Olympics: Federer d. Benneteau
There was just enough about Roger Federer’s second-round matchup today to make his fans worries. Two days ago, against Alejandro Falla, Federer had squandered a lead and dropped a set. Now he was playing Julien Benneteau, a man who had built, and squandered, his own lead against Federer at Wimbledon less than a month ago. Benneteau won the first two sets that day. With the two men playing best of three today, a start that slow would be enough to put Federer out of the tournament.
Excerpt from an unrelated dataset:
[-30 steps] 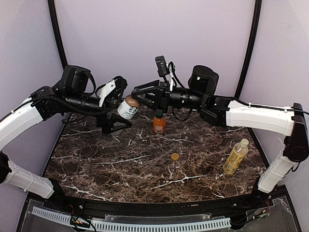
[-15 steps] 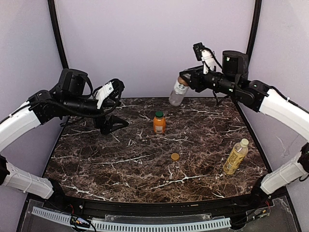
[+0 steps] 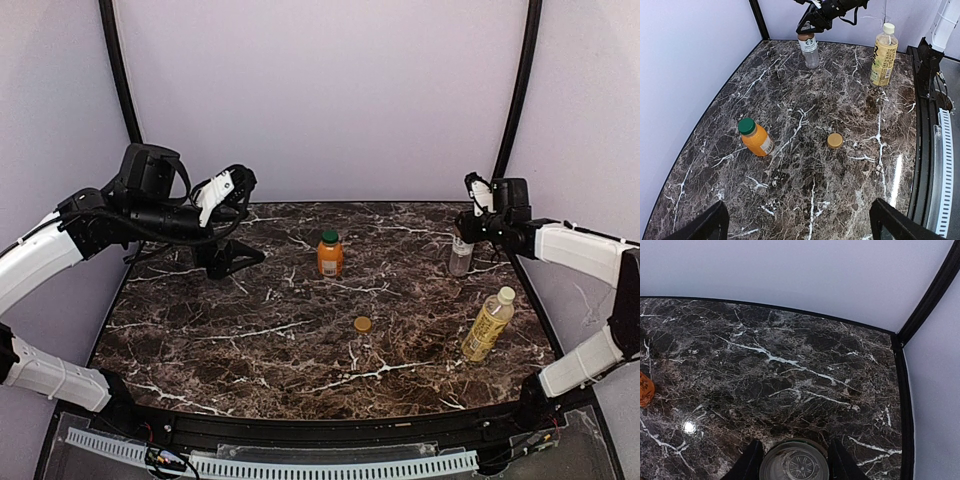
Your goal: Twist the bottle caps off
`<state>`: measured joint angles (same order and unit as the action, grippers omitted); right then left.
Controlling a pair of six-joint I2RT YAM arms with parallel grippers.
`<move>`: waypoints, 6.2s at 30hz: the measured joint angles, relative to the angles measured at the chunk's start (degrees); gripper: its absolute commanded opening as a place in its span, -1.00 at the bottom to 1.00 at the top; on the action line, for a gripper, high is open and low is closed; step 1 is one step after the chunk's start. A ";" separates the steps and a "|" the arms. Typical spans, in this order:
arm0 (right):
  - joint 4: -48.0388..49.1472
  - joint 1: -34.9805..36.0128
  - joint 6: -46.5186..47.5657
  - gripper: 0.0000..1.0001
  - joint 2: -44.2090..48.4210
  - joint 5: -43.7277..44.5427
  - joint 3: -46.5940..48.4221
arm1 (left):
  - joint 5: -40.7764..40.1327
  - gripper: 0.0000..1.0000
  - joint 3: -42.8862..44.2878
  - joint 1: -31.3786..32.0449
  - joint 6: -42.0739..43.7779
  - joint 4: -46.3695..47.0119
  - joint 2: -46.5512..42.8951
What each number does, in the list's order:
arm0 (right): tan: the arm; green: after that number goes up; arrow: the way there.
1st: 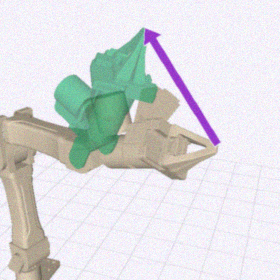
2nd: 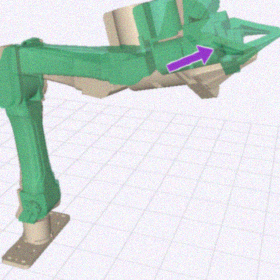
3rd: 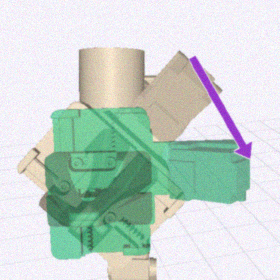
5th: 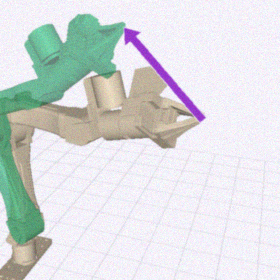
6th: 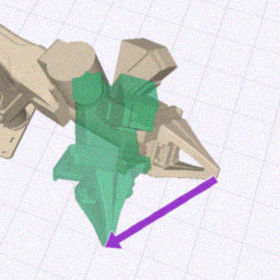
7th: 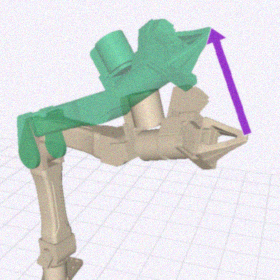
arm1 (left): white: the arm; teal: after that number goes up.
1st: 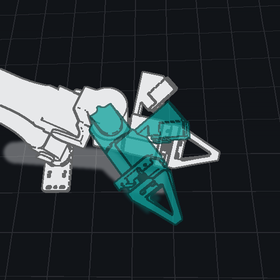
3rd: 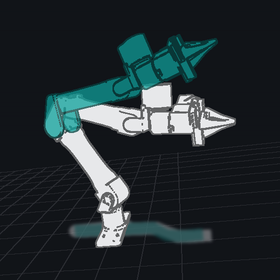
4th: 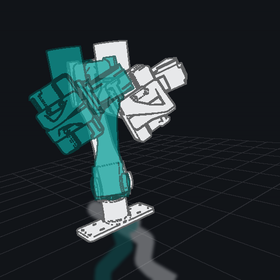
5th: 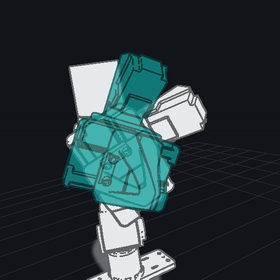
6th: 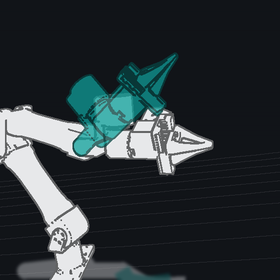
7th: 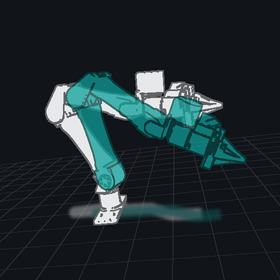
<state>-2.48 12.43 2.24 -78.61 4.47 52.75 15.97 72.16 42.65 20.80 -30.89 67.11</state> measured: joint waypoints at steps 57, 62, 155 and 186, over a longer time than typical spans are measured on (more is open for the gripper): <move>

Any worries along those lines were put to rest immediately—Federer essentially had this match won by the third point of the second game. Serving at 0-1, 15-15, Benneteau came in on a wide serve and had an easy putaway forehand volley. Except that he didn’t quite put it away. He left it hanging in the middle of the court just long enough for Federer to make a last-ditch break for it, put up a high defensive lob that landed on the baseline, and win the point for 15-30. A minute or so later, Benneteau, rattled, made a routine error and was broken. After that (very typical) piece of opportunistic play, Federer was off to the races. He broke Benneteau four times and didn’t face a break point himself in an exceptionally routine 6-2, 6-2 win.
It’s hard to gauge exactly how well Federer played, considering that the Frenchman hobbled his way through the second set with an injury. I was surprised afterward to learn that Federer made only 66 percent of his first serves—that’s not a bad number, but it felt like it was higher. In part that’s because Federer, on the few points that mattered, used his first delivery well. Down 2-4 in the first set on Federer’s serve, Benneteau attacked well enough to get from 40-15 to deuce. But Federer snuffed out any hint of a rally by sliding a good serve out wide, which set up a forehand winner into the open court. Benneteau made another brief push at the beginning of the second set, saving a break point to get to 1-all, and hitting a forehand winner to start Federer’s service game. Federer’s response? An ace, a good wide serve to set up a forehand, and a handcuffing body serve to hold. On this evidence, it seems highly likely that Federer’s serve is going to rescue him against a tougher opponent at some point during this tournament.
Today it wasn’t necessary. Federer won 80 percent of his first serve points, hit 24 winners against seven errors, and never had to save a break point. By the last game, Benneteau was struggling to move off his baseline, so Federer threw in a drop shot return of serve to reach match point. This man of many talents, it turns out, even has a flair for the cruel.